Im not sure; I am unable to locally reproduce. If you can share me a complete project I can investigate further. Currently, I can only assume you are running out of memory due to other processes running on your system.

Unfortunately, that is not possible because it is proprietary and because it is on a custom board meaning a lot more will break.

If this was a true situation where my application was running out of memory, I would have expected that my breaking point would have been much more random as other parts of the application could also trigger it. I did allocate more memory to the task managing the storage and also added high water mark logging to make sure I am not running out of memory and I am not even close (I have a couple KB extra). I also adjusted the CONFIG_LITTLEFS_CACHE_SIZE definition to 1KB (1024) and it still didn't change the break point.

I added logging to the esp_littlefs_allocate_fd function and the file definition is being updated every time the file is opened.

Without becoming a bit of an expert in the littlefs inner workings, I feel I don't have a lot to work with here. I appreciate your help but will probably use a different file system until there's something more to execute on.

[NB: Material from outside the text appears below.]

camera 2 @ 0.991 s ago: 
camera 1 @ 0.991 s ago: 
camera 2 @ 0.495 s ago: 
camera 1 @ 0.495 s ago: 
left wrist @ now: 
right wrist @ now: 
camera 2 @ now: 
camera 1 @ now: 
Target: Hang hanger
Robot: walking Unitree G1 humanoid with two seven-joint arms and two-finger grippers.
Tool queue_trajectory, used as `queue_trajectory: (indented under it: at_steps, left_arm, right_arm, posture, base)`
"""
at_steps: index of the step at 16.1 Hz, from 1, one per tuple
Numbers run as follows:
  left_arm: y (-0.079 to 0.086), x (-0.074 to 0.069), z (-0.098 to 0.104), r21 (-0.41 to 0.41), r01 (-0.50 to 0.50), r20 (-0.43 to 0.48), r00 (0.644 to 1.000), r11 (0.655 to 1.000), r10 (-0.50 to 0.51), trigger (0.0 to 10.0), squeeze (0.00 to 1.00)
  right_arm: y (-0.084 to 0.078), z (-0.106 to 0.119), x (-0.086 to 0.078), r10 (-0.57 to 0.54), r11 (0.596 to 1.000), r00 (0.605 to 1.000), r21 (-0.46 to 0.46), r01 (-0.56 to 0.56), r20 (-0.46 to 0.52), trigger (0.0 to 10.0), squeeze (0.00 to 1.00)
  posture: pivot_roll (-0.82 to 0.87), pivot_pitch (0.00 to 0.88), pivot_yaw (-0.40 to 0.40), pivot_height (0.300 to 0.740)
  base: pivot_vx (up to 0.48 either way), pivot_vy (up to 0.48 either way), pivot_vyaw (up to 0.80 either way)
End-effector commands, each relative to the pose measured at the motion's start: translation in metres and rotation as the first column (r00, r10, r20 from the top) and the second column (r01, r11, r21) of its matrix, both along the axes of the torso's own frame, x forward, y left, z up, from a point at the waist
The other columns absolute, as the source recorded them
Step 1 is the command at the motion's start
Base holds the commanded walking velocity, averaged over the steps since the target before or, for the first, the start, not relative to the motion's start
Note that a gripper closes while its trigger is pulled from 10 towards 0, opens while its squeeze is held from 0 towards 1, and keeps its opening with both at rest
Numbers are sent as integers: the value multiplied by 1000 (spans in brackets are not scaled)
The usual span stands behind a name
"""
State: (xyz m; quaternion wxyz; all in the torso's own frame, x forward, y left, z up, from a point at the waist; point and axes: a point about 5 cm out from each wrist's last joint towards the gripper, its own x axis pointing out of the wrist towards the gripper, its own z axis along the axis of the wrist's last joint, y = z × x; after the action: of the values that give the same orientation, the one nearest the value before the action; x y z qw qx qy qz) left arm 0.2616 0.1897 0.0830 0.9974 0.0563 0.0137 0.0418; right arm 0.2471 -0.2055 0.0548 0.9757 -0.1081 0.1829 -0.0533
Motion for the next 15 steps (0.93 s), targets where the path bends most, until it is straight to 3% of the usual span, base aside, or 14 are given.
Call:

If you have any thoughts on where I can debug/add some logging that may be helpful, let me know. Appreciate your support @BrianPugh!

This isn't an upstream littlefs issue (I don't particularly know well of littlefs's inner workings, either); we know that a calloc is failing to allocate space. uxTaskGetStackHighWaterMark inspects stack space, which is not the immediate issue. calloc allocates from the heap. I would check how much memory is free in your heap, and maybe investigate how fragmented it is. Also, add logging to check how much memory is attempting to be allocated (I bet it's somewhere around 50 bytes).

I would suggest to get a minimum working, complete reproducible example that you can share.

closing this issue due to inactivity, I'm pretty sure the underlying issue is that the heap was exhausted.